Exercise brief.
Reading the listing that follows, count the lines where "point" appears, and answer with only that count.

--- The input ---

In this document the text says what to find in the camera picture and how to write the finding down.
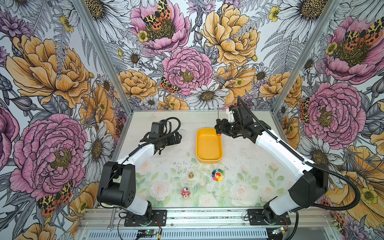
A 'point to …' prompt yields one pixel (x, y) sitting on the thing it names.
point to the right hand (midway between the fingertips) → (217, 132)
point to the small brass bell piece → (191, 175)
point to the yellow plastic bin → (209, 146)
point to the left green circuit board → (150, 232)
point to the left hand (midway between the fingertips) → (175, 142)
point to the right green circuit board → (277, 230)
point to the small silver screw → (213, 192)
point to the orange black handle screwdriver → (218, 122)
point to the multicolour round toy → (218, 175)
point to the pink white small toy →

---

Result.
11